### RECORDED DATA
———

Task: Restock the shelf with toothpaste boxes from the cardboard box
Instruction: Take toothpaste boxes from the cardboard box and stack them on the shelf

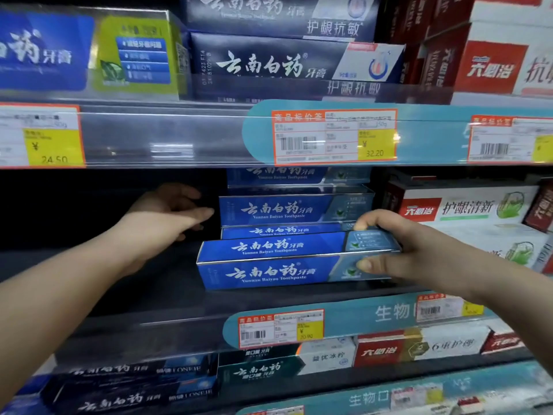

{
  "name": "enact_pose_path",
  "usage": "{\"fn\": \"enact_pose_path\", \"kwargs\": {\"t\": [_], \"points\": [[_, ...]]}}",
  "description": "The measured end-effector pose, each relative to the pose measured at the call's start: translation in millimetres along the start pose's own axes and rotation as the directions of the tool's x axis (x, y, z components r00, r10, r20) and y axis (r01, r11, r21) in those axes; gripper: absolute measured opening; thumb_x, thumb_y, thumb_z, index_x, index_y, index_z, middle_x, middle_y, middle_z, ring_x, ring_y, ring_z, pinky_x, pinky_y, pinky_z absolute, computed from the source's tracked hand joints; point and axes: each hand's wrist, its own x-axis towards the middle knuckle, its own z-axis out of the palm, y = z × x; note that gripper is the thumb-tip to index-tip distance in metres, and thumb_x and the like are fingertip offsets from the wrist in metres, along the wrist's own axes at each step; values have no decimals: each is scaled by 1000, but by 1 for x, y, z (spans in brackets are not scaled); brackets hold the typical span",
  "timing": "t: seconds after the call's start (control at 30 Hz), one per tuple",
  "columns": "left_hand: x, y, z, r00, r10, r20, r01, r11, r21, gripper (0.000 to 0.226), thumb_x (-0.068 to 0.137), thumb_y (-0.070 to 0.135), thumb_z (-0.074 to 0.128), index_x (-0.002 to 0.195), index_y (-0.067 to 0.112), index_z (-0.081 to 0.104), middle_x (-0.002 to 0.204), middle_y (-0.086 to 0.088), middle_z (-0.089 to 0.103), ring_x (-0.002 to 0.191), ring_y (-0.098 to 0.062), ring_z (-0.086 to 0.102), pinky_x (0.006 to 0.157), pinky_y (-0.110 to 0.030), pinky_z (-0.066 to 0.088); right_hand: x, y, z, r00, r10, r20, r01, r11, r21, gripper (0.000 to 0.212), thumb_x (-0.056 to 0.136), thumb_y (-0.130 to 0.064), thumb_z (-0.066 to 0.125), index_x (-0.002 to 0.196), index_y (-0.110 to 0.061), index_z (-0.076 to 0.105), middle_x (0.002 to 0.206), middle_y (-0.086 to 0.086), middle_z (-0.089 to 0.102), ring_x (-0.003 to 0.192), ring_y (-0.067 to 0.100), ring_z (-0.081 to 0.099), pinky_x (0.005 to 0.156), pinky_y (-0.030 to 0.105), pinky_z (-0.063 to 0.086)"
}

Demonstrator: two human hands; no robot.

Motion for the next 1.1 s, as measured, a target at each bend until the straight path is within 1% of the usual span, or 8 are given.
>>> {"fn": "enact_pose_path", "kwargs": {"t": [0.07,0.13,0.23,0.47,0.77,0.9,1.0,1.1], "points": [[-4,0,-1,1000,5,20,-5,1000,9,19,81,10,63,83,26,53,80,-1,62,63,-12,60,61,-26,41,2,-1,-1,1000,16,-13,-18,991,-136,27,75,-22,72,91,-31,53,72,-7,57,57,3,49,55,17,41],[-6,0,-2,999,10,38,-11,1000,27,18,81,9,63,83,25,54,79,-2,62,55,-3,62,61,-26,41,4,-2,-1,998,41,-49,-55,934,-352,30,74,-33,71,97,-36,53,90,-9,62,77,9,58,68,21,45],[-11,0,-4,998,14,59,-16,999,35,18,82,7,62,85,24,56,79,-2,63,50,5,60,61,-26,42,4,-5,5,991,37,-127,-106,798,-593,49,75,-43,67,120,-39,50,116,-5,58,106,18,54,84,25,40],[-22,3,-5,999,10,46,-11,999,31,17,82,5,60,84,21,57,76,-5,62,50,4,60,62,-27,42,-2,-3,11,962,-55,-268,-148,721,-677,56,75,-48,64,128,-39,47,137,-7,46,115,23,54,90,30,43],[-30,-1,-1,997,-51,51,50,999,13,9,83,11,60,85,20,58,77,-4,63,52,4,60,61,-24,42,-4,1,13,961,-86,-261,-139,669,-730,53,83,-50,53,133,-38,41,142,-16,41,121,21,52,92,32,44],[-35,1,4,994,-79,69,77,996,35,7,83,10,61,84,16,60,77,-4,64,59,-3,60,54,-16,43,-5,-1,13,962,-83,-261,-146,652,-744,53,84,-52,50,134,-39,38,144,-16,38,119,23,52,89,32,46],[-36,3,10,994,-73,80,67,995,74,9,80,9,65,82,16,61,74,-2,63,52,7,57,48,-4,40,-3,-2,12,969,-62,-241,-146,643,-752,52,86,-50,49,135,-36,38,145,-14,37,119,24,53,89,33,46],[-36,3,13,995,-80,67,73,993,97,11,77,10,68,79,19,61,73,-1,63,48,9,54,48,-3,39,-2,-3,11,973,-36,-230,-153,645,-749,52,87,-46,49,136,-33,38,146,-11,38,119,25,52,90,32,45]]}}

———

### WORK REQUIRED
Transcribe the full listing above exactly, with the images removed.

### RESPONSE
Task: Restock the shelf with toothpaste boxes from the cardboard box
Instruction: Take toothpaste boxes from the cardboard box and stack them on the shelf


{
  "name": "enact_pose_path",
  "usage": "{\"fn\": \"enact_pose_path\", \"kwargs\": {\"t\": [_], \"points\": [[_, ...]]}}",
  "description": "The measured end-effector pose, each relative to the pose measured at the call's start: translation in millimetres along the start pose's own axes and rotation as the directions of the tool's x axis (x, y, z components r00, r10, r20) and y axis (r01, r11, r21) in those axes; gripper: absolute measured opening; thumb_x, thumb_y, thumb_z, index_x, index_y, index_z, middle_x, middle_y, middle_z, ring_x, ring_y, ring_z, pinky_x, pinky_y, pinky_z absolute, computed from the source's tracked hand joints; point and axes: each hand's wrist, its own x-axis towards the middle knuckle, its own z-axis out of the palm, y = z × x; note that gripper is the thumb-tip to index-tip distance in metres, and thumb_x and the like are fingertip offsets from the wrist in metres, along the wrist's own axes at each step; values have no decimals: each is scaled by 1000, but by 1 for x, y, z (spans in brackets are not scaled); brackets hold the typical span",
  "timing": "t: seconds after the call's start (control at 30 Hz), one per tuple",
  "columns": "left_hand: x, y, z, r00, r10, r20, r01, r11, r21, gripper (0.000 to 0.226), thumb_x (-0.068 to 0.137), thumb_y (-0.070 to 0.135), thumb_z (-0.074 to 0.128), index_x (-0.002 to 0.195), index_y (-0.067 to 0.112), index_z (-0.081 to 0.104), middle_x (-0.002 to 0.204), middle_y (-0.086 to 0.088), middle_z (-0.089 to 0.103), ring_x (-0.002 to 0.191), ring_y (-0.098 to 0.062), ring_z (-0.086 to 0.102), pinky_x (0.006 to 0.157), pinky_y (-0.110 to 0.030), pinky_z (-0.066 to 0.088); right_hand: x, y, z, r00, r10, r20, r01, r11, r21, gripper (0.000 to 0.212), thumb_x (-0.056 to 0.136), thumb_y (-0.130 to 0.064), thumb_z (-0.066 to 0.125), index_x (-0.002 to 0.196), index_y (-0.110 to 0.061), index_z (-0.076 to 0.105), middle_x (0.002 to 0.206), middle_y (-0.086 to 0.086), middle_z (-0.089 to 0.102), ring_x (-0.003 to 0.192), ring_y (-0.067 to 0.100), ring_z (-0.081 to 0.099), pinky_x (0.005 to 0.156), pinky_y (-0.030 to 0.105), pinky_z (-0.063 to 0.086)"
}

Demonstrator: two human hands; no robot.

Motion for the next 1.1 s, as measured, a target at each bend until the straight path is within 1% of the usual span, or 8 are given.
>>> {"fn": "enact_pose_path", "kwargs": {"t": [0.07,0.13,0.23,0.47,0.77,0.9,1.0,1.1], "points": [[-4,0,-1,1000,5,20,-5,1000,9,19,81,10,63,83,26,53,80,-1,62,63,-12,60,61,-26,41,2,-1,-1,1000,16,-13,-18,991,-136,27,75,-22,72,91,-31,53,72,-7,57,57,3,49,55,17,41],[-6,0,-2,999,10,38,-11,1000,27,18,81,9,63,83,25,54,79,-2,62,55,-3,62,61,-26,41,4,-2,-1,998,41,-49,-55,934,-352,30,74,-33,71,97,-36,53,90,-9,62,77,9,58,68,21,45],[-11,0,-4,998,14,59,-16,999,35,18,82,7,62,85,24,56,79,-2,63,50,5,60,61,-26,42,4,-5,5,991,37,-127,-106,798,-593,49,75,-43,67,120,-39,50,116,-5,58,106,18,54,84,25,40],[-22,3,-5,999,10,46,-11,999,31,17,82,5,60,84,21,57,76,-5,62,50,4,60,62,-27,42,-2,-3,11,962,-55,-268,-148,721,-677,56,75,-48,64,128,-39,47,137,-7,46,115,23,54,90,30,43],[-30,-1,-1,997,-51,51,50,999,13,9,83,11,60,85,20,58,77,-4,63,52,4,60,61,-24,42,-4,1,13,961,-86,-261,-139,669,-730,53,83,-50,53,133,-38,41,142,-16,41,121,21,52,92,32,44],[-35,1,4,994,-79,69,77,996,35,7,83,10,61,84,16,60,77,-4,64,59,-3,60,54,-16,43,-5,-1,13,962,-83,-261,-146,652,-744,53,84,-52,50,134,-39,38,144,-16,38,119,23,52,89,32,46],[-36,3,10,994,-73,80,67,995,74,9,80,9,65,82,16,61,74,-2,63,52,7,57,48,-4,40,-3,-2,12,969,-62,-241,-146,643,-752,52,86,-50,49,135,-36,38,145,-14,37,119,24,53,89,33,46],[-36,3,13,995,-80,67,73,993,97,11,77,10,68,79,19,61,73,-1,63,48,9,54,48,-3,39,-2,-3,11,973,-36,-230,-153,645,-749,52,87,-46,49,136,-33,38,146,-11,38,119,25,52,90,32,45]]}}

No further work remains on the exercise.